Tunisie – Finance : Le projet de la réforme bancaire, les attentes

wmc-bank-services.jpgIl s’agit de l’un des chantiers dont les dimensions sont multiples: elles touchent la contribution dans la croissance économique, la compétitivité, les exigences de respecter les normes prudentielles et de conformité, mais surtout d’instaurer les principes de la bonne gouvernance.

Dans cette optique de réforme, les acteurs économiques et les experts s’attendent à ce que la nouvelle loi soit neutre, encourageant la liberté d’entreprendre et permettant de se prémunir contre les risques divers, tels que dérapages inflationnistes, le risque de liquidité, le risque d’insolvabilité et le risque systémique.

Certes, le cadre légal fera l’objet d’une révision profonde afin de remédier à une situation d’un secteur qualifié d’émietté, concentré et lent, et ce par, pratiquement, plusieurs banquiers, et éminents experts. Les épineuses questions de l’agrément initial et de l’agrément en cours d’exercice doivent attirer une attention particulière des décideurs.
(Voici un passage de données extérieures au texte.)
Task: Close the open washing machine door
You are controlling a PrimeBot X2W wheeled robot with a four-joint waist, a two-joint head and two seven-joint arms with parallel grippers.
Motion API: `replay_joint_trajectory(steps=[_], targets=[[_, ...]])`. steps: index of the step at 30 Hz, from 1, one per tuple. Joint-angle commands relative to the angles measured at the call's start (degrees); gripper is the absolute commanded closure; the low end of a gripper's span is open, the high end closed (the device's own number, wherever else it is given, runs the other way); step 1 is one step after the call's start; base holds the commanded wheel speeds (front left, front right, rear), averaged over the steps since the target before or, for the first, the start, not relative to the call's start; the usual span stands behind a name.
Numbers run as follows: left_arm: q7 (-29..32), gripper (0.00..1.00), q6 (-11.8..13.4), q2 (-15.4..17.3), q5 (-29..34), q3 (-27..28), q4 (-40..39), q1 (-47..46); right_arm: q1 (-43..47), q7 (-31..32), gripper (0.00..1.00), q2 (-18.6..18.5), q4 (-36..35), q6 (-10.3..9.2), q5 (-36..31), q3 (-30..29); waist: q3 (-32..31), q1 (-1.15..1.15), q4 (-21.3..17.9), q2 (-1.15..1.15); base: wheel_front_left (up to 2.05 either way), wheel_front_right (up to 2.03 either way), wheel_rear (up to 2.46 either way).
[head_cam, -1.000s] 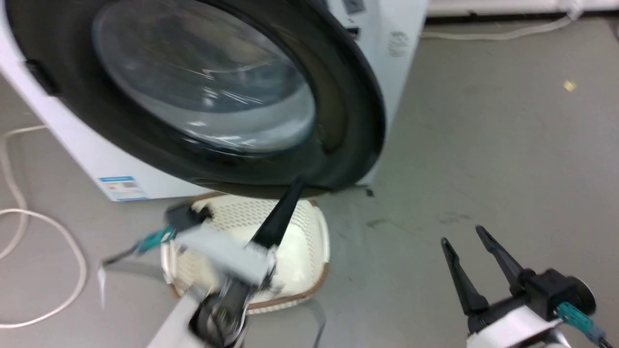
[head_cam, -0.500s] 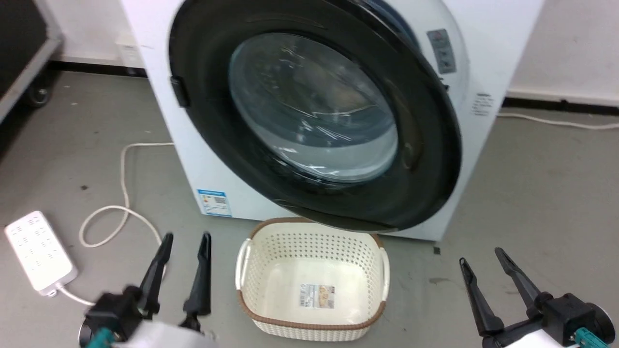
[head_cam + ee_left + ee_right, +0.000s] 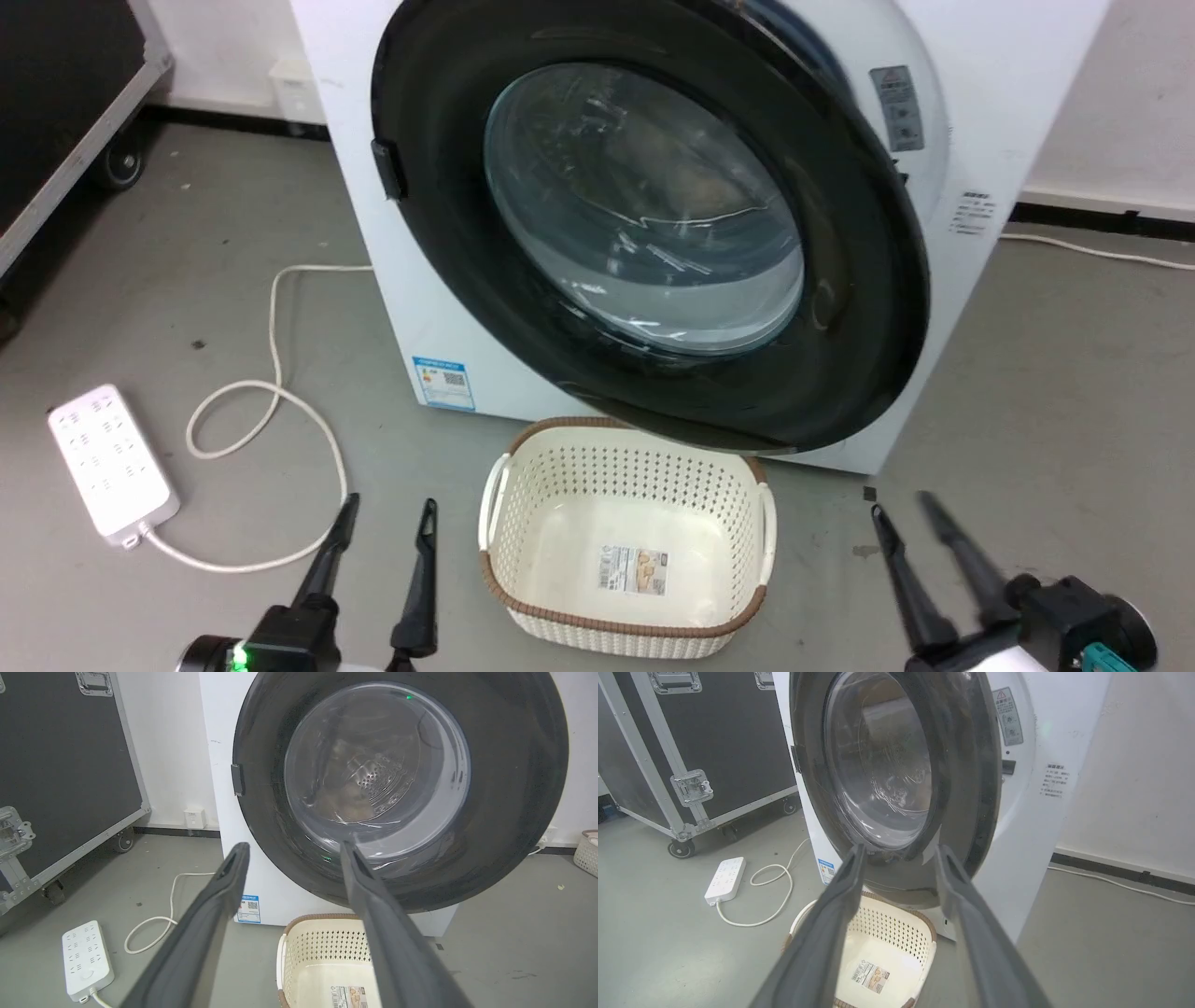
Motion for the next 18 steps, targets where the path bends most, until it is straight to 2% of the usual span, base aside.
replay_joint_trajectory(steps=[1, 5, 9, 10, 11, 12, 13, 14, 18], targets=[[-0.24, 0.0, -0.25, -0.23, 0.6, -0.01, 0.19, -0.14, -1.1, -0.22, 1.0, -0.99, -0.67, 0.05, 0.57, 0.9, 0.77, 0.0, 0.69, 0.0, 0.0, 0.0, 0.0], [-0.24, 0.0, -0.64, -1.31, 1.42, -0.33, 0.33, -1.6, -5.63, 0.74, 1.0, -5.69, -1.29, 0.05, 1.9, 5.4, 3.5, 0.0, 2.55, 0.0, 0.0, 0.0, 0.0], [-0.25, 0.0, -1.04, -2.42, 2.05, -1.03, 0.31, -3.45, -12.55, 4.0, 1.0, -12.16, -0.96, 0.05, 5.48, 9.89, 6.93, 0.0, 4.83, 0.0, 0.0, 0.0, 0.0], [-0.25, 0.0, -1.04, -2.42, 2.05, -1.03, 0.31, -3.45, -12.55, 4.0, 1.0, -12.16, -0.96, 0.05, 5.48, 9.89, 6.93, 0.0, 4.83, 0.0, 0.0, 0.0, 0.0], [-0.25, 0.0, -1.13, -2.87, 2.25, -1.16, 0.3, -4.34, -16.43, 5.64, 1.0, -15.13, -0.1, 0.05, 8.55, 11.29, 8.46, 0.0, 5.74, 0.0, 0.0, 0.0, 0.0], [-0.25, 0.0, -1.13, -2.87, 2.25, -1.16, 0.3, -4.34, -16.43, 5.64, 1.0, -15.13, -0.1, 0.05, 8.55, 11.29, 8.46, 0.0, 5.74, 0.0, 0.0, 0.0, 0.0], [-0.25, 0.0, -1.2, -3.3, 2.47, -1.45, 0.26, -5.13, -20.23, 7.05, 1.0, -18.24, 1.04, 0.05, 10.92, 12.51, 10.13, 0.0, 6.67, 0.0, 0.0, 0.0, 0.0], [-0.25, 0.0, -1.2, -3.3, 2.47, -1.45, 0.26, -5.13, -20.23, 7.05, 1.0, -18.24, 1.04, 0.05, 10.92, 12.51, 10.13, 0.0, 6.67, 0.0, 0.0, 0.0, 0.0], [-0.25, 0.0, -1.19, -4.15, 2.88, -2.29, 0.13, -7.15, -28.89, 9.44, 1.0, -23.65, 6.07, 0.05, 18.58, 13.08, 13.69, 0.0, 8.83, 0.0, 0.0, 0.0, 0.0]])
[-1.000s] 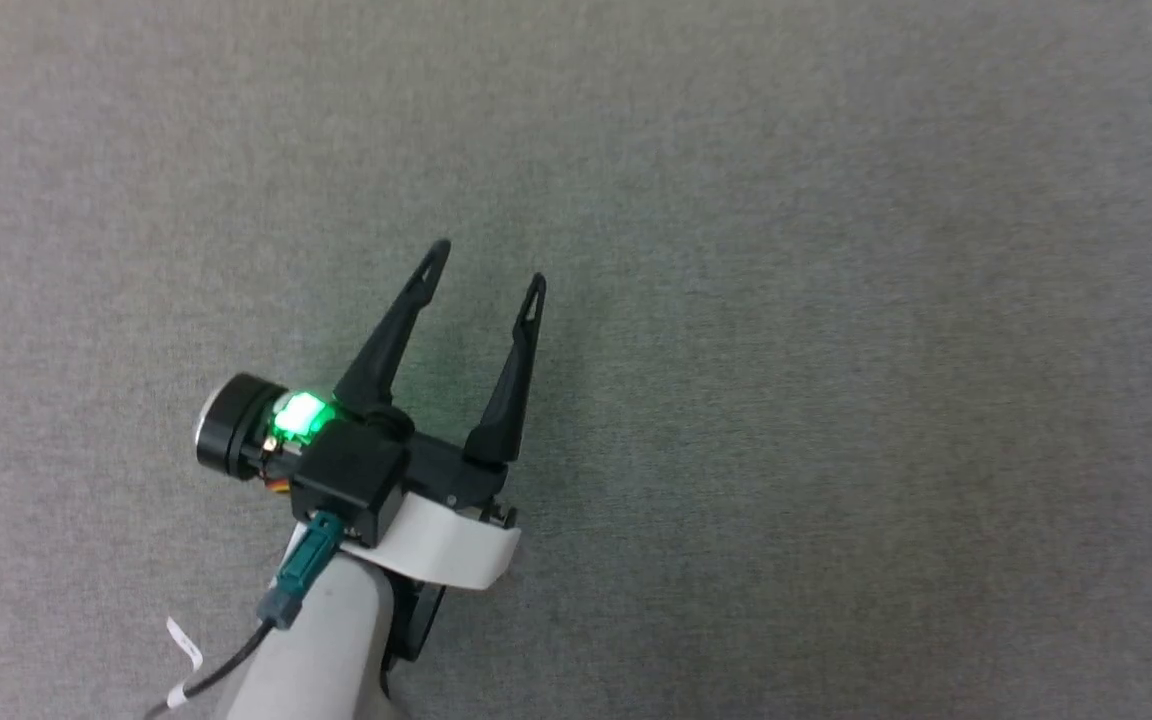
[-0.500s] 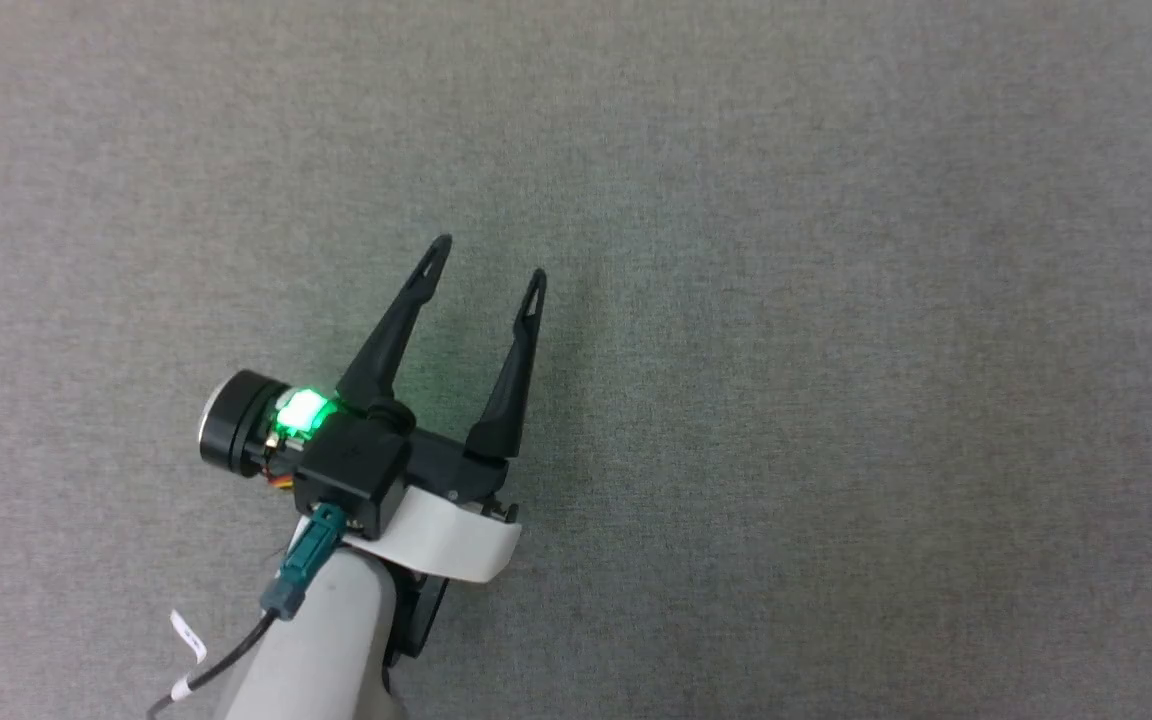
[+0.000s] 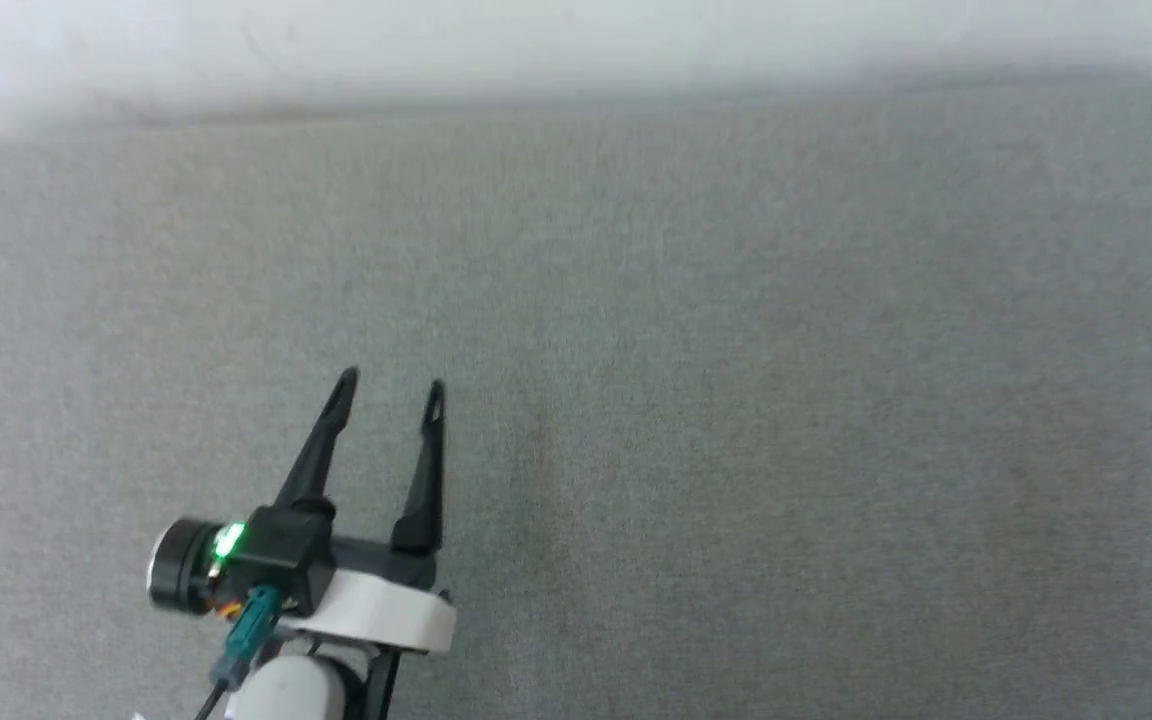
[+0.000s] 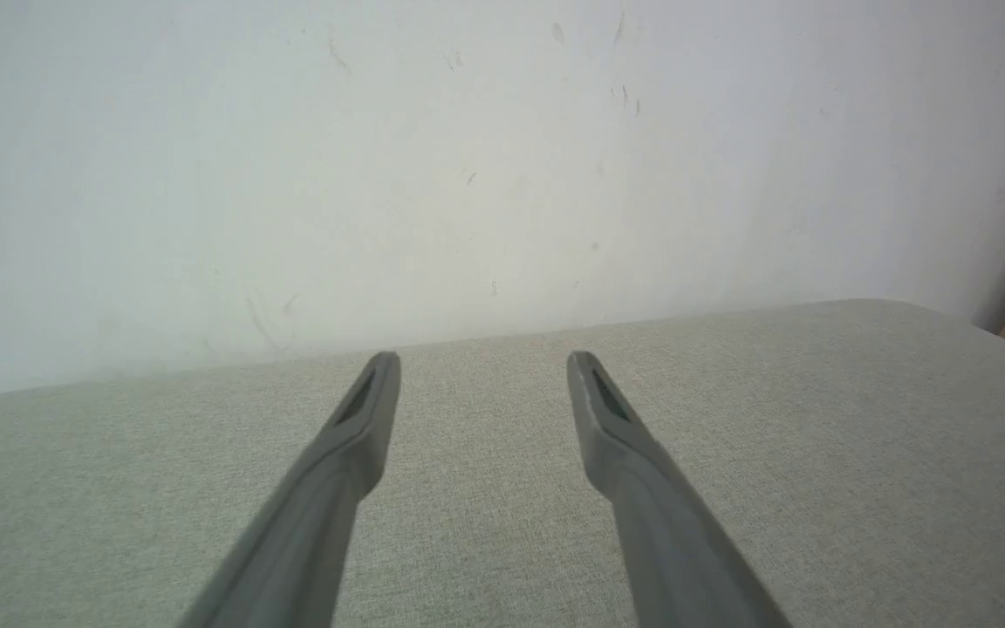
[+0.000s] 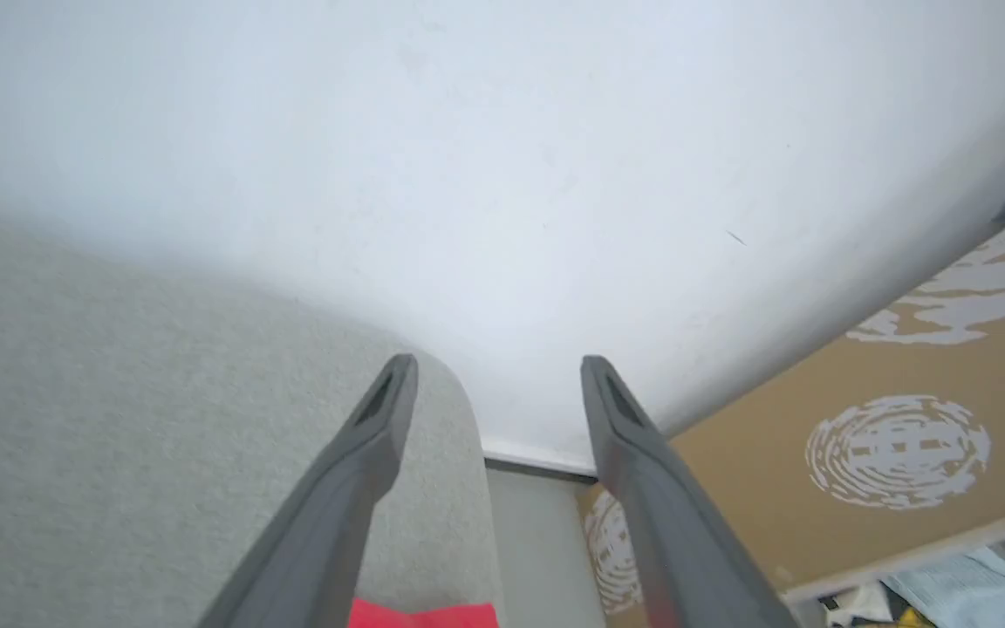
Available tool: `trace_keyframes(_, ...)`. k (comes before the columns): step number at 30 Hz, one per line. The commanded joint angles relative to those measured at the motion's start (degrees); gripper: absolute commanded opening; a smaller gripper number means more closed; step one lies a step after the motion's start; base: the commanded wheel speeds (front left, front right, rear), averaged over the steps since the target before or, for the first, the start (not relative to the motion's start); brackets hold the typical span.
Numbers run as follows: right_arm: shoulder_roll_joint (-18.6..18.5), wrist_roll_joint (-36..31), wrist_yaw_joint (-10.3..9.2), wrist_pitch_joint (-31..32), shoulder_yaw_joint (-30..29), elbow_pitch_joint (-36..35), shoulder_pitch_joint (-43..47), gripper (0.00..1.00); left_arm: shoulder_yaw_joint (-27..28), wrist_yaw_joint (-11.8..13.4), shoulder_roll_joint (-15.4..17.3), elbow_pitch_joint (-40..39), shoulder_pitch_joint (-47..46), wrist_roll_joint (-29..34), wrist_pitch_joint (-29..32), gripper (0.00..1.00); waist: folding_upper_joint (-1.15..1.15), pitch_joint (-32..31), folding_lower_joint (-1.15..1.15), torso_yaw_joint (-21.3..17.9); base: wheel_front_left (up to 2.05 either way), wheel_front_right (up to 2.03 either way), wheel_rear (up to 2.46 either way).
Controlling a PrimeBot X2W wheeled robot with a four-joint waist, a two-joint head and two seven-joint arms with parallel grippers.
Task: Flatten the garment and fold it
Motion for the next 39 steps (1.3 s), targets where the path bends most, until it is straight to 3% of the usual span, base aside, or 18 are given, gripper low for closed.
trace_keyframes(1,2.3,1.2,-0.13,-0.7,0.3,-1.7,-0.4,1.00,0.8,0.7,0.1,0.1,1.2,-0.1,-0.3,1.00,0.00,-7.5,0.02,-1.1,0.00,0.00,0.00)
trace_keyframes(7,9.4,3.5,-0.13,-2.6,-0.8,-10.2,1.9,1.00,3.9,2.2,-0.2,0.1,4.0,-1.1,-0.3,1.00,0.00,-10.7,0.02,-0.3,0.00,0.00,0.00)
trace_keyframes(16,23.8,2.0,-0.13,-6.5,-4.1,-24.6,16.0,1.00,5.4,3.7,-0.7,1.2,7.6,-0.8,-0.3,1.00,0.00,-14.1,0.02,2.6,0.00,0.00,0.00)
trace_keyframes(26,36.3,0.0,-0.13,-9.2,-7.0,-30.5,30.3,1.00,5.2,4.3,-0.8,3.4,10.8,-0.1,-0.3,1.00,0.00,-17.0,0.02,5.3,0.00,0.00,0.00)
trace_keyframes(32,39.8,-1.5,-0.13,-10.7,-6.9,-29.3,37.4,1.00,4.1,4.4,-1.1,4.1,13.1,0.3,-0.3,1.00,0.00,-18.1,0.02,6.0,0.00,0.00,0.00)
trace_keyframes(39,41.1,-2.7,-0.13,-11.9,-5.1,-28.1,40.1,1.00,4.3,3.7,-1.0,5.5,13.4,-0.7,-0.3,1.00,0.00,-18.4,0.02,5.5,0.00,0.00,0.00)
D’autres questions sont soulevées et concernent des points cruciaux pour ce qui est de la Direction, il s’agit en effet de la nécessité du remplacement de l’autorisation par l’information à l’occasion des nouvelles nominations qui sont conditionnées par la disponibilité dans le sens de la limitation d’interdiction du cumul aux fonctions de direction, des incertitudes quant aux conflits d’intérêt, mais il est également des limites des capitaux dont la révision paraît évidente.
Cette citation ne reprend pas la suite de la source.